-- Opening Marker --
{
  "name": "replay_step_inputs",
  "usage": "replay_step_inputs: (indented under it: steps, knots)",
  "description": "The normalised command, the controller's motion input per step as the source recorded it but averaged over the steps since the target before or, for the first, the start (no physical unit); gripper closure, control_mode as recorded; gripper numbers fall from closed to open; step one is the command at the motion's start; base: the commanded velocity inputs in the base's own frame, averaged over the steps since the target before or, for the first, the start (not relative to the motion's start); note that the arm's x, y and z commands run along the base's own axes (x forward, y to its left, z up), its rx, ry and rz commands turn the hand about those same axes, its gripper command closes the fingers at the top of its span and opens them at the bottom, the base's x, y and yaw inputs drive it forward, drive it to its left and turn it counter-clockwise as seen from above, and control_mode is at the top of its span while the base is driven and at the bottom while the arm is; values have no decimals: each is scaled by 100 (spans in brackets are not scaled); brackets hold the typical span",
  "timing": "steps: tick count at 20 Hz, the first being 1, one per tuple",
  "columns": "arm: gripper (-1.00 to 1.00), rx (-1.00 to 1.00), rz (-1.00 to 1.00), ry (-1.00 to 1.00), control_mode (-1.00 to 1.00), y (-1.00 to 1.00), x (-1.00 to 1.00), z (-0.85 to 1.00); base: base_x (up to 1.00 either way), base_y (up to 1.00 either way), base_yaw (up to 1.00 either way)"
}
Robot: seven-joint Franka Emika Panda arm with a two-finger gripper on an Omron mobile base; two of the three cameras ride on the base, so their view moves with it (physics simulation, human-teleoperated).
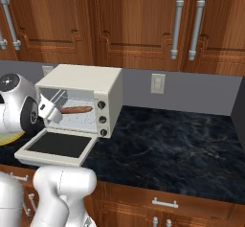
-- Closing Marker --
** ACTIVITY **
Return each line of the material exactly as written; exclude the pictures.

** RESULT BELOW **
{
  "name": "replay_step_inputs",
  "usage": "replay_step_inputs: (indented under it: steps, knots)",
  "description": "The normalised command, the controller's motion input per step as the source recorded it but averaged over the steps since the target before or, for the first, the start (no physical unit); gripper closure, control_mode as recorded; gripper numbers fall from closed to open; step one is the command at the motion's start; base: the commanded velocity inputs in the base's own frame, averaged over the steps since the target before or, for the first, the start (not relative to the motion's start); note that the arm's x, y and z commands run along the base's own axes (x forward, y to its left, z up), its rx, ry and rz commands turn the hand about those same axes, its gripper command closes the fingers at the top of its span and opens them at the bottom, the base's x, y and yaw inputs drive it forward, drive it to its left and turn it counter-clockwise as seen from above, and control_mode is at the top of its span while the base is driven and at the bottom while the arm is; values have no decimals: each is scaled by 100 (spans in brackets are not scaled); brackets hold the typical span",
  "timing": "steps: tick count at 20 Hz, the first being 1, one per tuple",
  "columns": "arm: gripper (-1.00 to 1.00), rx (-1.00 to 1.00), rz (-1.00 to 1.00), ry (-1.00 to 1.00), control_mode (-1.00 to 1.00), y (-1.00 to 1.00), x (-1.00 to 1.00), z (-0.85 to 1.00); base: base_x (up to 1.00 either way), base_y (up to 1.00 either way), base_yaw (up to 1.00 either way)"
}
Robot: seven-joint Franka Emika Panda arm with a two-finger gripper on an Omron mobile base; two of the three cameras ride on the base, so their view moves with it (physics simulation, human-teleoperated).

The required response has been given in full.